### Activity
Retype nothing except the lines below from the one with "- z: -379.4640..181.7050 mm" through the one with "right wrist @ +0", exactly, with images left out.

### Provided information
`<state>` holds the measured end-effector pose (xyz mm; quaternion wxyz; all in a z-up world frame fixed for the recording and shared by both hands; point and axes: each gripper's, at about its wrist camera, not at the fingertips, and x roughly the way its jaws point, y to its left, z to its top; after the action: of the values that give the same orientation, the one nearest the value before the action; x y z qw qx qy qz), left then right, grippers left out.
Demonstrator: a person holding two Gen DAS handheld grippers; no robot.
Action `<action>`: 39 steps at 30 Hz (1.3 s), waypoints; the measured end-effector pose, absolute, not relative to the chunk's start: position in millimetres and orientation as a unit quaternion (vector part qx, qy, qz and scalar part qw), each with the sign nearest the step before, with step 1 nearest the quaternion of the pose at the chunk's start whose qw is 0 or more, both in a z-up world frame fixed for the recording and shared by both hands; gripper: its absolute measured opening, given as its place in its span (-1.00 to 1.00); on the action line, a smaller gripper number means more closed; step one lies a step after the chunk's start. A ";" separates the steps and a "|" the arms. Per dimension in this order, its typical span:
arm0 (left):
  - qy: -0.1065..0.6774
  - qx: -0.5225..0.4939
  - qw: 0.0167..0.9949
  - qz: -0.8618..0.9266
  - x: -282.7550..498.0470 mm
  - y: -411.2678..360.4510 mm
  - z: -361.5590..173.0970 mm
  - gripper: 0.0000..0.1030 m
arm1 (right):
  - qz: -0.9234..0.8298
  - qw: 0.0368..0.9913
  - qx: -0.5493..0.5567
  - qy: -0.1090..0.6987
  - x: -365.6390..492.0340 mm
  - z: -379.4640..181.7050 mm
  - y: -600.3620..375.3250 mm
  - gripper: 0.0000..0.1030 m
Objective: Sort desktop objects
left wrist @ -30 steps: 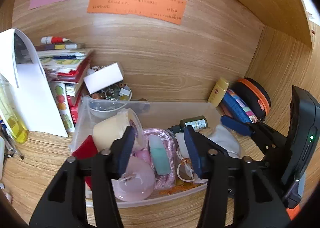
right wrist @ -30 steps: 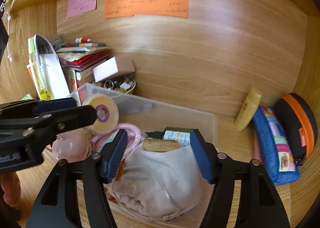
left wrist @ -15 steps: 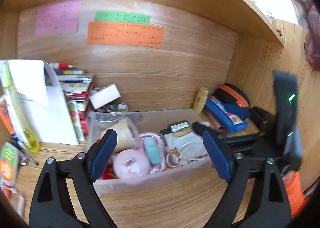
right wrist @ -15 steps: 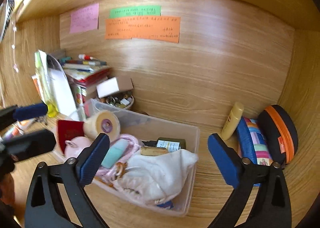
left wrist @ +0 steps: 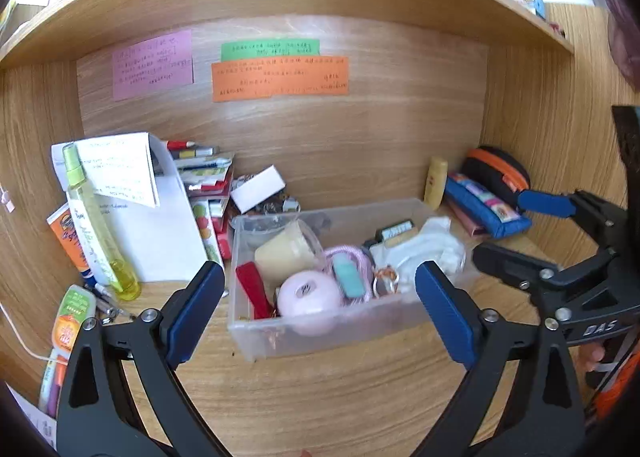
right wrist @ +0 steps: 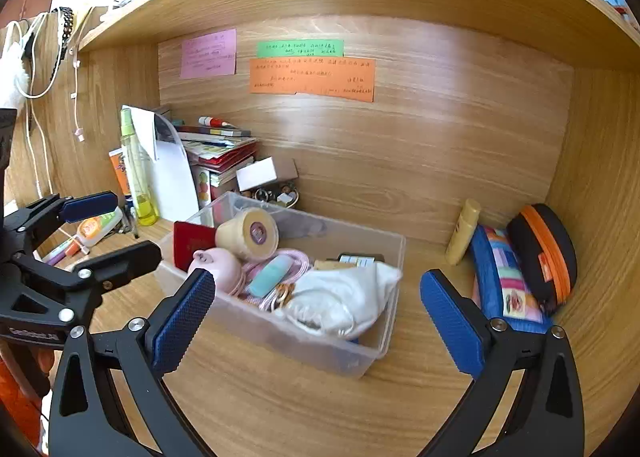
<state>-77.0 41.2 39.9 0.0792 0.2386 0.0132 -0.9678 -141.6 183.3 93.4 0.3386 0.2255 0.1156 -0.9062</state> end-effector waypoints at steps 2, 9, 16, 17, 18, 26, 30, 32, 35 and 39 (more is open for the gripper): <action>0.017 0.243 0.087 -0.966 -74.8 40.9 35.7 0.89 | -0.907 0.337 0.226 0.115 -137.1 91.4 186.4 0.99; 0.029 0.261 0.095 -0.960 -73.1 37.1 27.3 0.89 | -0.911 0.332 0.228 0.094 -126.4 85.0 191.9 0.99; 0.038 0.264 0.105 -0.958 -72.5 35.0 22.0 0.89 | -0.909 0.331 0.242 0.077 -122.2 78.6 197.9 0.99; 0.041 0.266 0.106 -0.957 -73.1 34.5 20.3 0.89 | -0.909 0.330 0.245 0.075 -122.4 77.4 198.2 0.99; 0.043 0.268 0.104 -0.957 -73.4 33.5 19.7 0.89 | -0.908 0.329 0.249 0.074 -123.3 76.1 198.7 0.99; 0.062 0.279 0.088 -0.954 -76.7 29.1 15.2 0.89 | -0.908 0.322 0.263 0.061 -129.3 72.1 203.9 0.99; 0.066 0.283 0.093 -0.952 -78.8 27.9 12.3 0.89 | -0.905 0.325 0.268 0.057 -130.2 69.9 204.4 0.99; 0.067 0.286 0.093 -0.951 -79.9 27.1 10.6 0.89 | -0.905 0.324 0.269 0.058 -130.8 68.7 204.2 0.99; 0.066 0.290 0.088 -0.951 -81.4 27.0 8.4 0.89 | -0.904 0.324 0.273 0.057 -132.6 67.0 203.8 0.99; 0.069 0.292 0.088 -0.950 -82.4 25.0 5.8 0.89 | -0.901 0.329 0.280 0.050 -135.2 65.4 203.0 0.99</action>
<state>-82.4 25.0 5.8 0.0882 0.2918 0.0692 -0.9499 -135.2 203.0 65.4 0.3286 0.2800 0.0500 -0.9006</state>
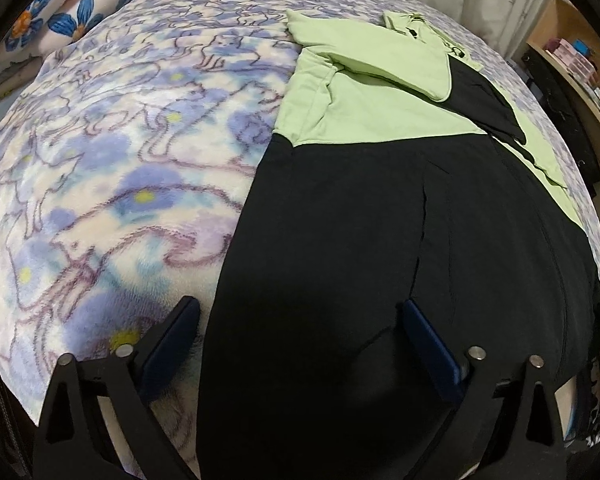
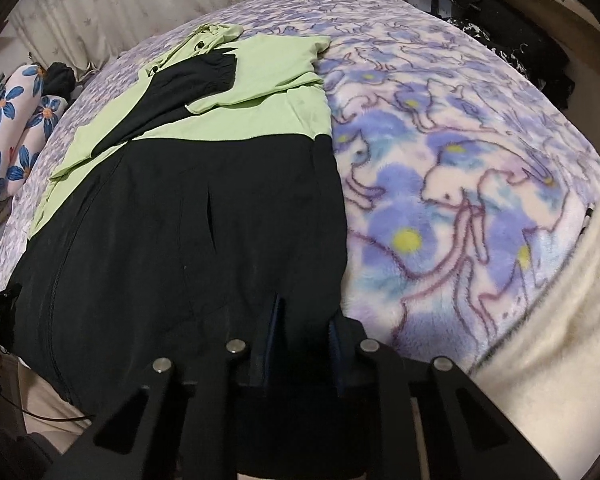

### Answer space
  - z: -379.4640..181.7050 mm
  - y: -600.3620..375.3250 mm
  - gripper: 0.0000..0.1030 m
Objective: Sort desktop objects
left wrist @ -30 steps: 
right wrist @ -30 steps: 
left wrist @ -15 steps: 
right wrist @ -15 steps: 
left wrist @ +0 steps: 
right wrist @ +0 steps: 

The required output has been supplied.